De um lado, dispõem-se os defensores de uma violência que é da própria condição do homem, contratualistas hobbesianos, tendo-se, assim, o mundo se ordenado com o objetivo de conter essa (nossa) maldade, expressa, sem muita originalidade, em violências banais, independentemente do seu potencial de magoar, não percebendo, ou não achando ser suficientemente importante para lhes tirar desse caminho, o quando a “ordem mundial” (do mundo, para conter um pouco o ímpeto de minha língua mundana), querendo pôr freios, solta as amarras. Do outro, não raro, caminhando ombro a ombro, os que tomam o homem pela paz em pessoa, uma bandeira branca, aqui e ali, já maculada pelo mundo, mas, primordialmente, bom – o que, em outras palavras, talvez num resumo de que tanto digo, aqui, gastando-as, desnecessariamente, queira dizer que, a qualquer momento, as manchas venham a ser extintas, seja lá qual for a cor que tenham, com o sabão em pó certo (e que só eles, estes que se põem desse lado da questão, possuem – para vender ou para, em nome da fé, dá-lo, de “graça”, o que pode significar um preço alto demais).
Com gosto especial por expressões clássicas, dizem uns que o mundo, com toda sua violência, é uma bomba-relógio, mirando-a (preferencialmente, longe do seu alcance explosivo) mais como bomba, cujo objetivo é mesmo causar um estrago, e menos como relógio, que pode, se não for uma “bomba” (de relógio), indefinidamente, passar o tempo, em rotinas diárias, sendo as maiores explosões um destempero doméstico fugaz.
Com gosto por um silêncio ritual, há os que, admitindo sua própria violência, contando consigo próprio, quase que exclusivamente, por mais que tenha companhia, agem para que, a partir de si mesmos, contendo-se, experimentando na própria carne uma contenção (a outros olhares, uma grande autoviolência), o mundo se liberte da violência.
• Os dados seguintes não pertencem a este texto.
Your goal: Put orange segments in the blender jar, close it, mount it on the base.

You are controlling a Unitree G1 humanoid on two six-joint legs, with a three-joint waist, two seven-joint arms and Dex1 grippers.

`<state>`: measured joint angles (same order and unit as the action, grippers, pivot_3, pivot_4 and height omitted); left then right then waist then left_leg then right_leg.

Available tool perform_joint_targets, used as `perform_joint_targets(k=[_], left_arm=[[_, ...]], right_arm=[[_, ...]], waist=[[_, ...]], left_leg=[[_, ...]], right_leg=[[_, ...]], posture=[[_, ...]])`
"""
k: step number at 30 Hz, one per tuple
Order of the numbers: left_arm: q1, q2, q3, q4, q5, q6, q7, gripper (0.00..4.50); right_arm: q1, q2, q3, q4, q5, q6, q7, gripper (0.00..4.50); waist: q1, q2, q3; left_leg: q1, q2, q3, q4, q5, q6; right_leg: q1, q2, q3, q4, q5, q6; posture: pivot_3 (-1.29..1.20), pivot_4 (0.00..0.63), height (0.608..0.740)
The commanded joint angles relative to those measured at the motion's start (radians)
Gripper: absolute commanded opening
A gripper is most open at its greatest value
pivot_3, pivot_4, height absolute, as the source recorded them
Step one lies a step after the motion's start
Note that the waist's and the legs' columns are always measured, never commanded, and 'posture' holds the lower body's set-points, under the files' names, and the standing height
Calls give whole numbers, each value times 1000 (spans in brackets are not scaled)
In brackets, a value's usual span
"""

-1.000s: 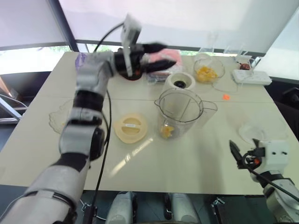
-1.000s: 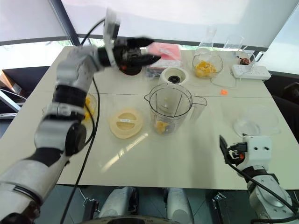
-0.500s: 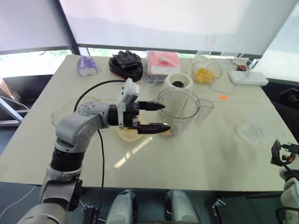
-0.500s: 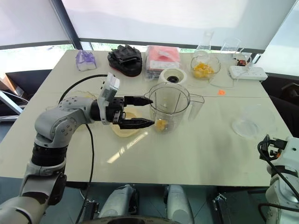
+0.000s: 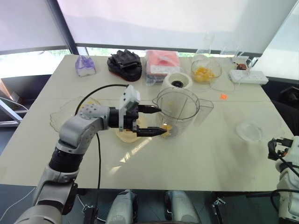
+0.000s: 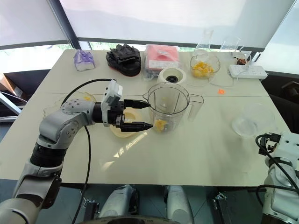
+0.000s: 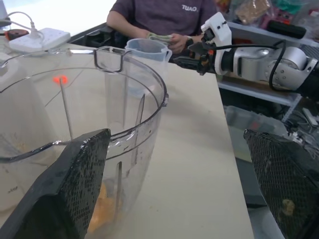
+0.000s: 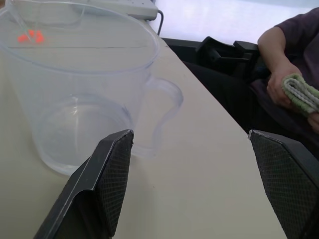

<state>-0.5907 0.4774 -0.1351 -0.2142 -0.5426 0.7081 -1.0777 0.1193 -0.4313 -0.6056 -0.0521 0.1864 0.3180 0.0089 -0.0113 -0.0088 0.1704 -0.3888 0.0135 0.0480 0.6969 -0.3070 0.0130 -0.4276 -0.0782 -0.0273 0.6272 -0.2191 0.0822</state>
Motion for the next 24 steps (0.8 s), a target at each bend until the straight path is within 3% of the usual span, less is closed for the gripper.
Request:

E é bem possível que um deles, vindo de um dos lados (da questão) e outro, vindo de outro, passem lado a lado e, casualmente, toquem-se, num esbarrão: um, destemperado, age, desproporcionalmente ao leve roçar, com violência, talvez por não estar acostumado a essas eventualidades do mundo, fechado em si como vive; o outro, já acostumado a esses toques, até com mais violência do que esse que, na comparação, foi quase imperceptível, não altera seu caminho, e ou ri de uma violência exagerada para motivo vão, ou, já adaptado, na vida diária, às violências, mesmo desejando conter-se, responde de um modo que chama de “à altura”.
Assim caminha a humanidade – mas, a bem da verdade, aqui, o filme é outro.